LA RICOSTRUZIONE – «Voi lì in Calabria, noi qui a Roma, ma siamo la stessa cosa, tutta una famiglia». Parlava così in una telefonata intercettata Ferruccio Bevilacqua, il “colletto bianco” della ‘Ndrangheta arrestato a Roma dalla Finanza, che ha sequestrato ristoranti, bar e immobili in gran parte a lui riconducibili anche a Miami, negli Usa, per 5 milioni di euro.

Secondo gli investigatori Bevilacqua, colpito da obbligo di dimora a Roma dal 2009, ha replicato nella capitale l’attività di usura e di reinvestimento di capitali illeciti che svolgeva nel Vibonese per il clan Mancuso, senza perdere contatto con la terra d’origine.

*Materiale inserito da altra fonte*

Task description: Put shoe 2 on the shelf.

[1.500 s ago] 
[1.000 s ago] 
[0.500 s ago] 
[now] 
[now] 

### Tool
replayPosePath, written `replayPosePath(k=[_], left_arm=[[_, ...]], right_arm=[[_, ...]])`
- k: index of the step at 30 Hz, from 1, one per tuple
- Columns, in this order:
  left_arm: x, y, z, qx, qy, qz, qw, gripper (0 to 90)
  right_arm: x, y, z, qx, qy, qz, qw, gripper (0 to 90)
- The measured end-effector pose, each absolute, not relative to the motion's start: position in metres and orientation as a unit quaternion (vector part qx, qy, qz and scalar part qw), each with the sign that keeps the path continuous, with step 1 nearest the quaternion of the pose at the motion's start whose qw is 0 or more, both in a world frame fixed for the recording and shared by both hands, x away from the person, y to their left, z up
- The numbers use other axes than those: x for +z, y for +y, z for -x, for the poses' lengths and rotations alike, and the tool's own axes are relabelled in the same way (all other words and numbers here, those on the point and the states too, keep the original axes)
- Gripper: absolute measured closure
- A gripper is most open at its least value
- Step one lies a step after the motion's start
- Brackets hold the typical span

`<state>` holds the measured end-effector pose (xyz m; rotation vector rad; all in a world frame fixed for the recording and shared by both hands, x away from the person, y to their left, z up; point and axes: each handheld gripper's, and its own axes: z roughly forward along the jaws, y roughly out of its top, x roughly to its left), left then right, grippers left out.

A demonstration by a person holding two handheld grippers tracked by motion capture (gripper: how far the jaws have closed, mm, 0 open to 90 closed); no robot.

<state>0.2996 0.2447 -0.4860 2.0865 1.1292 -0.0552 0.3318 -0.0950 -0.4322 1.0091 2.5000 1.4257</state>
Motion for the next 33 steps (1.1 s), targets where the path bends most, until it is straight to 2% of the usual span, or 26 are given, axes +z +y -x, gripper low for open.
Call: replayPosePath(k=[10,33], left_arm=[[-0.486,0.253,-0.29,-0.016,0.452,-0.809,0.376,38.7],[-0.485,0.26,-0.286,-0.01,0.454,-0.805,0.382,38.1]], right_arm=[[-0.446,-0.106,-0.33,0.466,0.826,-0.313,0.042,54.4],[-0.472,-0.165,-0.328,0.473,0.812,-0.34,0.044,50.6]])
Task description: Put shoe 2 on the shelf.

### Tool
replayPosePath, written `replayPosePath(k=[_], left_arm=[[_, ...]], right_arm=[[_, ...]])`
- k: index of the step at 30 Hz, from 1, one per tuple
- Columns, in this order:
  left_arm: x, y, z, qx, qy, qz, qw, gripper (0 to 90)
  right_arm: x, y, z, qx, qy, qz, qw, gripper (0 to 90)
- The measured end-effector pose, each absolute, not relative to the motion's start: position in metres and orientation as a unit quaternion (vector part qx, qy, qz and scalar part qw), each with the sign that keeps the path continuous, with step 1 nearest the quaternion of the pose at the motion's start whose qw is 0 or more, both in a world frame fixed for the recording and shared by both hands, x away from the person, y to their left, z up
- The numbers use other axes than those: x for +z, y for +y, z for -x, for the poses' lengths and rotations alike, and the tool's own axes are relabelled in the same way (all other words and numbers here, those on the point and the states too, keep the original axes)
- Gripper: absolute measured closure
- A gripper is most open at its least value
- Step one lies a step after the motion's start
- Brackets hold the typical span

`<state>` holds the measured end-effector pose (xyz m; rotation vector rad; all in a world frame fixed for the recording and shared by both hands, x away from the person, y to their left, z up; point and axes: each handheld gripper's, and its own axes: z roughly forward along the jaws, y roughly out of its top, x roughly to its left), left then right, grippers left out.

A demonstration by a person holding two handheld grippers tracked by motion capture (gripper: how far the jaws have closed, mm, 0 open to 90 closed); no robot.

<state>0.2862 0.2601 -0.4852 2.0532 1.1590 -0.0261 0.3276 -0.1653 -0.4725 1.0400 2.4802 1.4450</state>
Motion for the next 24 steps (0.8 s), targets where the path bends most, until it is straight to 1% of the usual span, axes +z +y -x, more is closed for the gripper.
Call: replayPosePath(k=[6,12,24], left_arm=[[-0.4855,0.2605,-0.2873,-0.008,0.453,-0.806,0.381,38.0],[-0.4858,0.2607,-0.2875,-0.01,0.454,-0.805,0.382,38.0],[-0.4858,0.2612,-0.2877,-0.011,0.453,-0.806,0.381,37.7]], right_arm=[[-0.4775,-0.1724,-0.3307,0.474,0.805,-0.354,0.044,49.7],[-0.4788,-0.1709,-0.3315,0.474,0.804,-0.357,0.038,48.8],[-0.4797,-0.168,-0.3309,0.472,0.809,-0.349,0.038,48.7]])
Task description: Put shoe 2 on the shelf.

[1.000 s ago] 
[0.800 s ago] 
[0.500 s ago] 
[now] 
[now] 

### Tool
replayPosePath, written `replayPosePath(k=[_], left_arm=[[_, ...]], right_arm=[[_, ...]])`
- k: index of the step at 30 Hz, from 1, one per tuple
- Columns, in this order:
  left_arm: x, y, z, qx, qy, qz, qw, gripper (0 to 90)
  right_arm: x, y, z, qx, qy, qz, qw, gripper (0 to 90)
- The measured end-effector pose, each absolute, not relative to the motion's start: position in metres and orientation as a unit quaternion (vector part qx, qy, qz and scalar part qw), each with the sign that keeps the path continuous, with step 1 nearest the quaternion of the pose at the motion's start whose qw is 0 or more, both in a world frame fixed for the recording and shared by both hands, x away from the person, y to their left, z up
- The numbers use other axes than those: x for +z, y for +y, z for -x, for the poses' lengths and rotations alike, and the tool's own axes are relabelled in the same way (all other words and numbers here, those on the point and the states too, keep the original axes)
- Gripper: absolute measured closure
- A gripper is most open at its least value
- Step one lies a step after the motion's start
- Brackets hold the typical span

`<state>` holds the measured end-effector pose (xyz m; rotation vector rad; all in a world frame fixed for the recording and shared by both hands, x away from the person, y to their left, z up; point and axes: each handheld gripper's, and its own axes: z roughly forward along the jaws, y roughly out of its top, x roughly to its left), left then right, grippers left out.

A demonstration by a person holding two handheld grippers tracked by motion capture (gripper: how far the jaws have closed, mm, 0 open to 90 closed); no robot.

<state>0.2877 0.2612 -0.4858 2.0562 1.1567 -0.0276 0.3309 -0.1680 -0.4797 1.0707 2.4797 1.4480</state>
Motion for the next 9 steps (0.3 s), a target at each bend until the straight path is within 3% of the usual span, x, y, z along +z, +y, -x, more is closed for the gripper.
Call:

Il gruppo criminale di Bevilacqua applicava tassi usurari dal 160 al 600%, è stato accertato. I clan mafiosi a Roma «non si limitano a investire, immettere denaro di provenienza illecita – dice il procuratore aggiunto della capitale Michele Prestipino – ma i soggetti diventano operativi in settori criminali» come usura, droga ed estorsioni.